* _Aim of the exercise_: The response must contain the complete data, printed exactly.

===== Data extract

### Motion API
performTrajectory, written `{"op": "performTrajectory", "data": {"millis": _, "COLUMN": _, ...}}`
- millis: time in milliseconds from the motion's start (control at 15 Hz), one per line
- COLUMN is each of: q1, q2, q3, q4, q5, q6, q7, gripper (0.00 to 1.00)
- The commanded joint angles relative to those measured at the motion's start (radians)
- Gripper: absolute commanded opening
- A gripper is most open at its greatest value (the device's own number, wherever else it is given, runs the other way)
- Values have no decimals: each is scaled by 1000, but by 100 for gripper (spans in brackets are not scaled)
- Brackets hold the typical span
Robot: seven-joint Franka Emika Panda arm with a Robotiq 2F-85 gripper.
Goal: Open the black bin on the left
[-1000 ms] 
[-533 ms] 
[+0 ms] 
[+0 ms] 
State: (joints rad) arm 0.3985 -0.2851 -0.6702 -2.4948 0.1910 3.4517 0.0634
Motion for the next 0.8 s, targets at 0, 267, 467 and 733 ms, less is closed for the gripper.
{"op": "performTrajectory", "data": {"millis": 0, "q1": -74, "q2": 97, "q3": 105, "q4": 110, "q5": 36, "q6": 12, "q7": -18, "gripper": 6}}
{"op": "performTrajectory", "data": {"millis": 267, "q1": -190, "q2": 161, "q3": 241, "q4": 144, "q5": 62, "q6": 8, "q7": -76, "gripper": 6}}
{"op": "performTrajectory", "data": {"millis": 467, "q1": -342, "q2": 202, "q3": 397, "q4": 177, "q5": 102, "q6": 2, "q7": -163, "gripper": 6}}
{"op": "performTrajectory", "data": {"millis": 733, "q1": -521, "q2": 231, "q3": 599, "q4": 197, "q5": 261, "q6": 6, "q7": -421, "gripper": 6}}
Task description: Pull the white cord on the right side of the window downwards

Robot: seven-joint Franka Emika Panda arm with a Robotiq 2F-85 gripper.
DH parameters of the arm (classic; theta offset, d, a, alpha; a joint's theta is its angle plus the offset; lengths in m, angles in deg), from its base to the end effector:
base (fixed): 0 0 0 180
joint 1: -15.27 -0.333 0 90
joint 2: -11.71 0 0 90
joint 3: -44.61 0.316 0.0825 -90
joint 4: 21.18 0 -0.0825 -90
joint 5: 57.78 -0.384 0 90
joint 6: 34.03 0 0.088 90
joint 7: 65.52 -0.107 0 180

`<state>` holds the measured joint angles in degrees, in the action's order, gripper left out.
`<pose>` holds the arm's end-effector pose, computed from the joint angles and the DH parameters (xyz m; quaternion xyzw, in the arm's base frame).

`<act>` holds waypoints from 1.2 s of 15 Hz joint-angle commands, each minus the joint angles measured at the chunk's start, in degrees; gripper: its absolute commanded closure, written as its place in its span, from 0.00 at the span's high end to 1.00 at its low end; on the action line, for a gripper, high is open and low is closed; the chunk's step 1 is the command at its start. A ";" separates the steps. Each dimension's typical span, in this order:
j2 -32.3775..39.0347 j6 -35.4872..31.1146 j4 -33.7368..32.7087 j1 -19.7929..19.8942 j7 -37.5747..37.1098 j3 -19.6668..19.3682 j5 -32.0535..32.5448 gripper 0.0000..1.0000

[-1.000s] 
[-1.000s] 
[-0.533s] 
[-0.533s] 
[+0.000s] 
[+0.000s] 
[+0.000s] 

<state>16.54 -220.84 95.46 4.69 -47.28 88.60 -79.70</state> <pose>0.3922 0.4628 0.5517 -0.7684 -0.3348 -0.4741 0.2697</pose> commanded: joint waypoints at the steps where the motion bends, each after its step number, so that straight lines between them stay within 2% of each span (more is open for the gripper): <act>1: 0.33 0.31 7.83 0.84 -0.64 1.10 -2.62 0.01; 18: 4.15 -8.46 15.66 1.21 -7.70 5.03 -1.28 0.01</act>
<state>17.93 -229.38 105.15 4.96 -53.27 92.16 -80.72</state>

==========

* _Response to this exercise_:
### Motion API
performTrajectory, written `{"op": "performTrajectory", "data": {"millis": _, "COLUMN": _, ...}}`
- millis: time in milliseconds from the motion's start (control at 15 Hz), one per line
- COLUMN is each of: q1, q2, q3, q4, q5, q6, q7, gripper (0.00 to 1.00)
- The commanded joint angles relative to those measured at the motion's start (radians)
- Gripper: absolute commanded opening
- A gripper is most open at its greatest value (the device's own number, wherever else it is given, runs the other way)
- Values have no decimals: each is scaled by 1000, but by 100 for gripper (spans in brackets are not scaled)
- Brackets hold the typical span
Robot: seven-joint Franka Emika Panda arm with a Robotiq 2F-85 gripper.
Goal: Open the black bin on the left
[-1000 ms] 
[-533 ms] 
[+0 ms] 
[+0 ms] 
State: (joints rad) arm 0.3985 -0.2851 -0.6702 -2.4948 0.1910 3.4517 0.0634
Motion for the next 0.8 s, targets at 0, 267, 467 and 733 ms, less is closed for the gripper.
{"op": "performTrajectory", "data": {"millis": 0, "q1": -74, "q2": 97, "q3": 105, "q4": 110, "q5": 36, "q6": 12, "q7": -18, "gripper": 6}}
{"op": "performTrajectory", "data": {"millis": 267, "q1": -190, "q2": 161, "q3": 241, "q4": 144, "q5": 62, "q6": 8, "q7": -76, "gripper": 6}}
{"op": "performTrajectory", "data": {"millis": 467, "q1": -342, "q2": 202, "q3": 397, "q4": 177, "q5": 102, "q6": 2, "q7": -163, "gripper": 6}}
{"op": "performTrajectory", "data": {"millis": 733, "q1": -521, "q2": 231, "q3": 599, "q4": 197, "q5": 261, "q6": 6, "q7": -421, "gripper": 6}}
Task description: Pull the white cord on the right side of the window downwards

Robot: seven-joint Franka Emika Panda arm with a Robotiq 2F-85 gripper.
DH parameters of the arm (classic; theta offset, d, a, alpha; a joint's theta is its angle plus the offset; lengths in m, angles in deg), from its base to the end effector:
base (fixed): 0 0 0 180
joint 1: -15.27 -0.333 0 90
joint 2: -11.71 0 0 90
joint 3: -44.61 0.316 0.0825 -90
joint 4: 21.18 0 -0.0825 -90
joint 5: 57.78 -0.384 0 90
joint 6: 34.03 0 0.088 90
joint 7: 65.52 -0.107 0 180

`<state>` holds the measured joint angles in degrees, in the action's order, gripper left out.
`<pose>` holds the arm's end-effector pose, computed from the joint angles and the DH parameters (xyz m; quaternion xyzw, in the arm's base frame).

`<act>` holds waypoints from 1.2 s of 15 Hz joint-angle commands, each minus the joint angles measured at the chunk's start, in degrees; gripper: its absolute commanded closure, written as its place in its span, from 0.00 at the span's high end to 1.00 at its low end; on the action line, for a gripper, high is open and low is closed; the chunk's step 1 is the command at its start. A ";" separates the steps. Each dimension's typical span, in this order:
j2 -32.3775..39.0347 j6 -35.4872..31.1146 j4 -33.7368..32.7087 j1 -19.7929..19.8942 j7 -37.5747..37.1098 j3 -19.6668..19.3682 j5 -32.0535..32.5448 gripper 0.0000..1.0000

[-1.000s] 
[-1.000s] 
[-0.533s] 
[-0.533s] 
[+0.000s] 
[+0.000s] 
[+0.000s] 

<state>16.54 -220.84 95.46 4.69 -47.28 88.60 -79.70</state> <pose>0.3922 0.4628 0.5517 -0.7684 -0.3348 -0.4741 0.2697</pose> commanded: joint waypoints at the steps where the motion bends, each after its step number, so that straight lines between them stay within 2% of each span (more is open for the gripper): <act>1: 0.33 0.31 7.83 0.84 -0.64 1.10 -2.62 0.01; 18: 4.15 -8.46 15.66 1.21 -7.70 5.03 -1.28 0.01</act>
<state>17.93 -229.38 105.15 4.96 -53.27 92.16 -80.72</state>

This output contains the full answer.